Not having to be nice to in-laws is amazing

Anonymous
Everyone turning on OP, but if you think money has no impact on relationships then you are naive.
Anonymous
Anonymous wrote:Everyone turning on OP, but if you think money has no impact on relationships then you are naive.


Maybe. But now OP can continue the cycle with her own kids.
Anonymous
I wonder what OP must treat people like who have less than she has and can’t do anything for her. Like gum on her shoe?
Anonymous
So you used them for money for years? Now treat them bad since you don't need them?

You sound like an ugly person.
Anonymous
Anonymous wrote:Everyone turning on OP, but if you think money has no impact on relationships then you are naive.


Obv. But no one in their right mind will express themselves as crudely. It’s simply not done.
Anonymous
Anonymous wrote:
Anonymous wrote:Everyone turning on OP, but if you think money has no impact on relationships then you are naive.


Obv. But no one in their right mind will express themselves as crudely. It’s simply not done.


Well, op is empowering so many people through her post.
Anonymous
Anonymous wrote:Going to get a lot of flack for this but I can’t say this anywhere else. I’ve subconsciously been extra nice to in laws over the last decade because they are very wealthy. Never did this consciously, but I’ve come to realize how many times I’ve allowed them to be prioritized over my family for holidays, vacations, even the hotel room allocations for our wedding. Didn’t do this because they gave us money (they never did) but because they would always give in other ways (extravagant gifts, meals) which made us feel beholden to them, even if they never said they expected anything and we never asked for any of this.

Recently we’ve had a windfall which puts us almost on par with them. We really don’t need anything they can give us anymore. It’s an AMAZING feeling. We are going where we want for the holidays and don’t feel the need to be nice about everything. It is true what they say, there are always strings and having your own money is power


Nobody believes you. Why not be nice just because?
Anonymous
Anonymous wrote:Going to get a lot of flack for this but I can’t say this anywhere else. I’ve subconsciously been extra nice to in laws over the last decade because they are very wealthy. Never did this consciously, but I’ve come to realize how many times I’ve allowed them to be prioritized over my family for holidays, vacations, even the hotel room allocations for our wedding. Didn’t do this because they gave us money (they never did) but because they would always give in other ways (extravagant gifts, meals) which made us feel beholden to them, even if they never said they expected anything and we never asked for any of this.

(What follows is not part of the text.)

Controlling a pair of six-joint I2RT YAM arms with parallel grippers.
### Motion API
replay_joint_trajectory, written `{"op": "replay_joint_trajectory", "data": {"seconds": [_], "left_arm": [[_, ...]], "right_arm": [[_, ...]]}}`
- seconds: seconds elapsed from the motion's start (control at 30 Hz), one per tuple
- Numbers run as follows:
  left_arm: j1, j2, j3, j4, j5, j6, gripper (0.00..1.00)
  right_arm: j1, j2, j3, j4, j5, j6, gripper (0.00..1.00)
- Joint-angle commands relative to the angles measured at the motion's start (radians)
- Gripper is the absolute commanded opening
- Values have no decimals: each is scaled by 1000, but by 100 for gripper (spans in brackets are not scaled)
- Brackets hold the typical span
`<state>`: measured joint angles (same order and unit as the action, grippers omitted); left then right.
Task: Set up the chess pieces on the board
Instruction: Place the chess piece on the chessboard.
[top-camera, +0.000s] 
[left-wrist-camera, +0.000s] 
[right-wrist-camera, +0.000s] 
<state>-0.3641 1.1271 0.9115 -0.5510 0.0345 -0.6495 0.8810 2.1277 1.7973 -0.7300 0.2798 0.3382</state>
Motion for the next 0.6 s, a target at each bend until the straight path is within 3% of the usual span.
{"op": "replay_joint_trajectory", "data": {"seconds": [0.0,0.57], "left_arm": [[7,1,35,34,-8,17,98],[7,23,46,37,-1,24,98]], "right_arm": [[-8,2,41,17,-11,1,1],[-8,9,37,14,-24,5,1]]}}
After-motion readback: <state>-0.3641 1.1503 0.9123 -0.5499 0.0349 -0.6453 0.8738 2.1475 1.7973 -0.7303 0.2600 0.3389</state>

Recently we’ve had a windfall which puts us almost on par with them. We really don’t need anything they can give us anymore. It’s an AMAZING feeling. We are going where we want for the holidays and don’t feel the need to be nice about everything. It is true what they say, there are always strings and having your own money is power


So you were only nice to get things? That seems awfully manipulative on your part.

I feel sorry for them. They probably thought they had a genuine relationship with you instead of a transactional one.
Anonymous
I was expecting to hear about toxicity and drama coming from the ILs to support OPs headline. Maybe there is more to the story. Maybe OP is a shallow gold digger and can now become even shallower and materialistic with the windfall. Dunno.
Anonymous
Anonymous wrote:I was expecting to hear about toxicity and drama coming from the ILs to support OPs headline. Maybe there is more to the story. Maybe OP is a shallow gold digger and can now become even shallower and materialistic with the windfall. Dunno.
Don't worry; the OP will come back soon to backpedal and tell us all kinds of stories about how nasty her ILs are and that they are terrible people lol:

Anonymous
Anonymous wrote:
Anonymous wrote:Going to get a lot of flack for this but I can’t say this anywhere else. I’ve subconsciously been extra nice to in laws over the last decade because they are very wealthy. Never did this consciously, but I’ve come to realize how many times I’ve allowed them to be prioritized over my family for holidays, vacations, even the hotel room allocations for our wedding. Didn’t do this because they gave us money (they never did) but because they would always give in other ways (extravagant gifts, meals) which made us feel beholden to them, even if they never said they expected anything and we never asked for any of this.

Recently we’ve had a windfall which puts us almost on par with them. We really don’t need anything they can give us anymore. It’s an AMAZING feeling. We are going where we want for the holidays and don’t feel the need to be nice about everything. It is true what they say, there are always strings and having your own money is power


Nobody believes you. Why not be nice just because?


Because OP is not capable.
Anonymous
Good position to be in. You can be a nice person but you don’t feel pressure to agree with situations/things you are uncomfortable with because you are financially free.
Anonymous
You’re still hung up about the wedding hotel rooms after 10 years? You need to let stuff go.
Anonymous
Yuck! My ILs are wealthy and very generous but I’ve never prioritized them over my family because of their generosity. Nor can I imagine them ever thinking I would. OP needs help!
Anonymous
So you were greedy and not you don't have to be greedy? What a horrible rant from a horrible person. You ditched your parents BCS you wanted money, wow, what a message.